BIC (Business Integration Connect) 4.2, part of IBMs WebSphere line of integration software, enables users to keep track of their internal business-to-business e-commerce operations and of trading partner activities.
In addition, IBM will announce that it is working with Viacore Inc. to provide integration products and services for companies that want to build trading communities. IBM, of Armonk, N.Y., will provide the community integration software through WebSphere BIC 4.2, and Viacore, of Irvine, Calif., will provide professional services to users trading partners as they build their trading community.

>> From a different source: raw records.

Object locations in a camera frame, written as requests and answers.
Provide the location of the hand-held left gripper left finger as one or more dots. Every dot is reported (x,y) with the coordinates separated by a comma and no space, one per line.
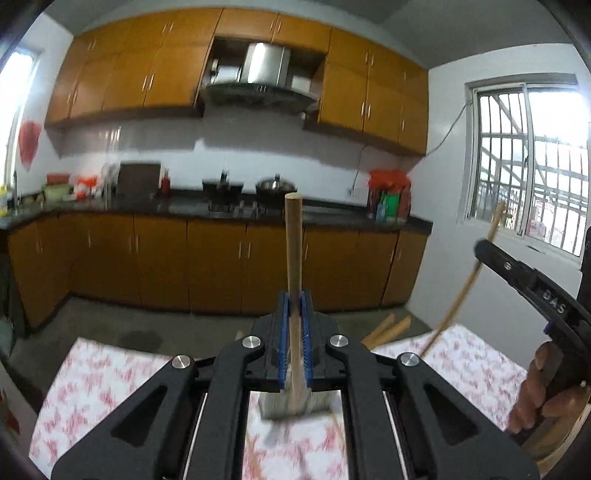
(258,364)

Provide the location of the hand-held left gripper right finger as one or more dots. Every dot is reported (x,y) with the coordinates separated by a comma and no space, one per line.
(332,364)

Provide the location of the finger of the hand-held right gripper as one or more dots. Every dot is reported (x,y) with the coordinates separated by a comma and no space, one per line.
(505,270)

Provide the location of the wooden chopstick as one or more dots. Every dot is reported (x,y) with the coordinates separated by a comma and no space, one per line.
(392,333)
(293,240)
(378,330)
(450,319)

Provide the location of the person's right hand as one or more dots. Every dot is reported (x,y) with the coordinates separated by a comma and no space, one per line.
(531,406)

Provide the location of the large barred window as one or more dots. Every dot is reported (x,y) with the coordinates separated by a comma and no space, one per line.
(531,166)

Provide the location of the green box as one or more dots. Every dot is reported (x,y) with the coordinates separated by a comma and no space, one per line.
(389,206)

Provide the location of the wooden lower kitchen cabinets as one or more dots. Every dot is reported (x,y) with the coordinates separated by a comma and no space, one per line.
(161,263)

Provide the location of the red plastic bags on jars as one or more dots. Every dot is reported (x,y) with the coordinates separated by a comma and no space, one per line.
(390,180)

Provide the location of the gas stove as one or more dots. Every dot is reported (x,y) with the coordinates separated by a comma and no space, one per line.
(240,207)

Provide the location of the pink floral tablecloth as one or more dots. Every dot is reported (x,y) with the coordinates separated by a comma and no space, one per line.
(92,383)

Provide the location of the black kitchen countertop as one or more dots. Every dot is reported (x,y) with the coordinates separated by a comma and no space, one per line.
(138,206)

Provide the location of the red bottle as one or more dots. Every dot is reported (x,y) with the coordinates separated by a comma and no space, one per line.
(165,183)

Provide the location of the dark wooden cutting board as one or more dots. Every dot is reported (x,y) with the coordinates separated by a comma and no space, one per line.
(138,179)

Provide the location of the red and white plastic bag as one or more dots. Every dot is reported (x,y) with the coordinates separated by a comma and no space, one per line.
(87,187)

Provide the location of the pale green basin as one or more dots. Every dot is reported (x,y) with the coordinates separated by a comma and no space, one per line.
(57,191)

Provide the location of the red basin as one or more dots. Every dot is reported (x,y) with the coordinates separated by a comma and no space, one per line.
(57,178)

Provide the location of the steel range hood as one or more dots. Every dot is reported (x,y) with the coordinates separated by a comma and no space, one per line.
(263,69)

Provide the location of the metal faucet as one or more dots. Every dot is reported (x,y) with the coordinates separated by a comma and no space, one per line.
(15,189)

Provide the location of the yellow dish soap bottle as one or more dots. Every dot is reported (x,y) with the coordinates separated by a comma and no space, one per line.
(3,196)

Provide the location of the small sliding window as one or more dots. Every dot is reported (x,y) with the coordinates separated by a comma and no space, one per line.
(16,101)

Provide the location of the wooden upper wall cabinets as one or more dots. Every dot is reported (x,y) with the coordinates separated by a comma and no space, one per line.
(129,78)

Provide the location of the red plastic bag on wall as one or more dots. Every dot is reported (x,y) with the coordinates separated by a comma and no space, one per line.
(29,143)

BIC is a single platform for integrating a trading community by streamlining the supply chain. Version 4.2 brings new installation and simulation features. For instance, the InstallShield capability helps simplify trading partner installation by preserving the integrity of the customers installed applications.
With the Community Participant Simulation function, a user can test his or her community integration prior to deployment to validate the effectiveness and characteristics of a trading partner.
BIC 4.2, due this quarter, will be offered in three versions: Express, Advanced and Enterprise Edition. The first is geared toward owners of small and midsize businesses looking for a simple community trading integration process. Advanced Edition is aimed at companies that want to connect a growing number of trading partners, while Enterprise Edition is priced to manage larger communities.
Establishing individual connections to customers and suppliers is currently labor-intensive, with much of the critical information exchange established over the phone, said Dan Vaught, manager of enterprise architecture and integration at Safelite Glass Corp. The Columbus, Ohio, company uses the predecessor to BIC and is considering the 4.2 upgrade.
“Right now, we go through negotiations to figure out what were going to do,” Vaught said. “With Connect, it has a Web site that [a trading partner] can come in and set up values for retries and when to connect, and there are pre-defined documents. … You dont have to work out all the problems together—they can work it out for themselves.”
“Weve looked pretty heavily at the B2B market, and [although] everyone has been forecasting important and accelerated growth, its yet to materialize in the fashion everyone expects,” said Marie Wieck, vice president of IBMs WebSphere Business Integration unit. “There have been some positive B2B deployments, but what weve found beyond key hubs is there are still limitations of how quickly partners can be enabled in a community.”